Dicha puerta chirreó mientras se abría sola ante nuestras miradas nerviosas y, tras ella, se asomó una cabeza de cabellos blancos y enmarañados sujetados a la brava con un caimán.

      —Mami —murmuró Arturo y corrió a abrazarla, sacándola de detrás de la puerta y cubriéndola con su espalda orangutánida.

      —¡Nené! —susurró la mujercita que le llegaba hasta el codo y cuyos bracitos no alcanzaban a rodear la humanidad de su pequeño gigante.

Cuando se soltaron, pude verla completa: era esa campesina chiquita y robusta de rostro redondo e históricos surcos adornándole el semblante senil, con un largo vestido hasta los tobillos desnudos y manga sisa que descubría unos brazos tembleques que juraban haber sido macizos en los años mozos. Su sonrisa era desdentada y exhausta, y aún así, brillante de sinceridad; era el sonreír de una madre tan amorosa como amada que estaba dando la bienvenida a un par de desconocidos. Esa mirada inocente de abuelita bonachona era definitivamente el sello heredado al mayor de sus hijos.

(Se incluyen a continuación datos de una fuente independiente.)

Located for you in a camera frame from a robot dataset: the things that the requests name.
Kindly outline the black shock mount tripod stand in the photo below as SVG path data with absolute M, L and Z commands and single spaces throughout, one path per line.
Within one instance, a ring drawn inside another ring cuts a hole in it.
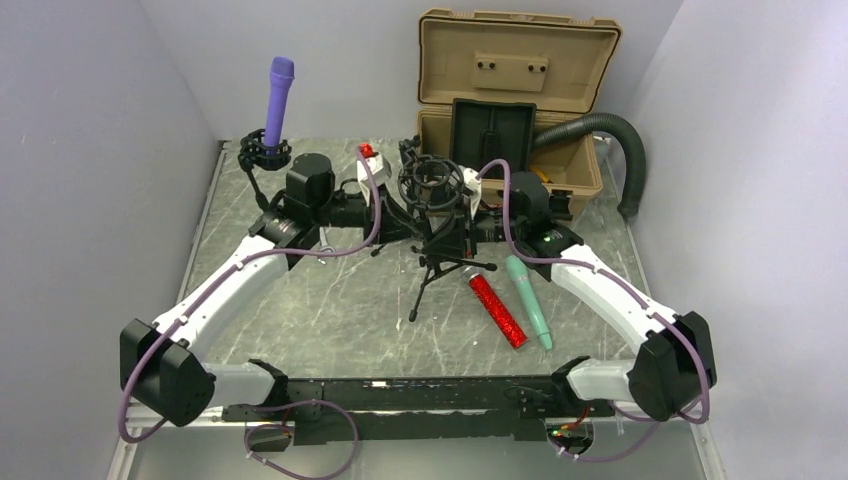
M 423 254 L 424 242 L 432 237 L 442 223 L 460 215 L 470 216 L 470 212 L 464 192 L 463 166 L 438 155 L 418 156 L 419 163 L 413 174 L 401 180 L 397 178 L 399 194 L 406 204 L 406 210 L 415 218 L 424 235 L 422 240 L 418 240 L 420 245 L 412 249 L 418 256 L 419 265 L 426 272 L 408 317 L 411 322 L 417 320 L 425 288 L 433 282 L 462 268 L 475 267 L 487 271 L 497 269 L 494 263 L 480 263 L 474 258 L 463 260 Z

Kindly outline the teal microphone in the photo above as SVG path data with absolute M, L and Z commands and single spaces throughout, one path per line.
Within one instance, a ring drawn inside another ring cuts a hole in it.
M 553 348 L 553 339 L 546 317 L 530 281 L 529 269 L 514 255 L 506 258 L 505 266 L 507 274 L 519 294 L 537 339 L 546 351 L 551 351 Z

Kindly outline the red glitter microphone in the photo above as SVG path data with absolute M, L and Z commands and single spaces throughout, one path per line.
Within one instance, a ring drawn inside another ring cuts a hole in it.
M 482 271 L 475 267 L 468 267 L 463 271 L 463 278 L 509 345 L 513 349 L 522 347 L 528 341 L 526 333 L 488 282 Z

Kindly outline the black round base stand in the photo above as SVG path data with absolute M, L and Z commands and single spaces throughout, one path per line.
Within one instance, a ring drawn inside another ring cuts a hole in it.
M 262 128 L 254 130 L 240 140 L 238 164 L 247 175 L 256 204 L 262 211 L 267 211 L 272 204 L 276 204 L 281 194 L 276 194 L 270 201 L 259 187 L 253 170 L 259 168 L 269 172 L 279 171 L 291 162 L 291 154 L 292 148 L 285 139 L 276 145 L 267 146 L 265 130 Z

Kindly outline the purple microphone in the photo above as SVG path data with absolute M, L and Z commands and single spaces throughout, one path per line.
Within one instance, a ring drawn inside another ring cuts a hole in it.
M 281 141 L 287 100 L 295 79 L 294 62 L 287 57 L 275 57 L 270 66 L 269 78 L 270 92 L 264 145 L 271 148 L 276 147 Z

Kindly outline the small black tripod stand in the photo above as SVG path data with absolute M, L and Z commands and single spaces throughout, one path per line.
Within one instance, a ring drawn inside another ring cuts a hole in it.
M 414 135 L 412 138 L 402 139 L 398 143 L 400 154 L 400 171 L 398 179 L 410 177 L 419 163 L 418 149 L 421 146 L 421 137 Z

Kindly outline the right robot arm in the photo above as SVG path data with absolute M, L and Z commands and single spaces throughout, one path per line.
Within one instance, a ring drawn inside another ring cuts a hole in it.
M 507 173 L 499 211 L 480 206 L 480 175 L 416 174 L 408 202 L 425 212 L 446 211 L 444 228 L 477 245 L 505 242 L 518 263 L 574 294 L 598 313 L 634 352 L 627 361 L 581 357 L 553 376 L 551 401 L 574 415 L 592 401 L 636 405 L 647 420 L 678 416 L 703 424 L 711 413 L 717 375 L 707 321 L 651 299 L 605 264 L 584 240 L 558 223 L 550 195 L 532 173 Z

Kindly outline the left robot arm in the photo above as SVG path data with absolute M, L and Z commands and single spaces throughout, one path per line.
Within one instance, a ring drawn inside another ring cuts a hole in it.
M 235 252 L 199 287 L 146 323 L 132 320 L 120 333 L 122 399 L 119 429 L 128 433 L 130 403 L 137 400 L 161 424 L 185 426 L 214 407 L 247 405 L 272 420 L 287 406 L 286 376 L 262 362 L 208 364 L 205 358 L 241 310 L 303 258 L 357 253 L 387 232 L 383 201 L 391 168 L 368 144 L 355 150 L 357 194 L 334 188 L 329 159 L 298 156 L 287 173 L 279 206 L 268 208 Z

Dio saltitos hacia el recluso para abrazarlo. Este último sí lloró.

      —¿Ya lo habías visto llorar? —pregunté con voz muy queda, casi susurrando.

     —No y, para ser honesta, estaba segura de que nunca lo vería hacerlo —contestó Clara.

     —¿Son ellos? —preguntó la vocecita anciana, adorable, mirándonos a Clara y a mí.

     —Sí, má —respondió Arturo, mientras el recluso terminaba de enjugarse las lágrimas.

     —Ush... —exclamó la señora, mientras se nos acercaba y ponía su dedito arrugado sobre la frente de mi esposa y luego sobre la mía—¿Duele?

     —No señora, este muchachito ha sabido remendarnos la cara y el cuerpo bastante bien.

La señora rio pausadamente con tres cansados «já», se dio media vuelta y nos invitó a pasar.



***



Un estrecho corredor que olía a pábilo humeante nos dio la bienvenida de dos en dos, con la señora en la punta de la fila. Velas sobre repisas metálicas colgadas en las paredes hacían lo posible por alumbrarnos el camino de baldosín gris hasta una descolorida cortina que se juraba puerta, la cual nuestra anfitriona corrió para invitarnos a la mesa.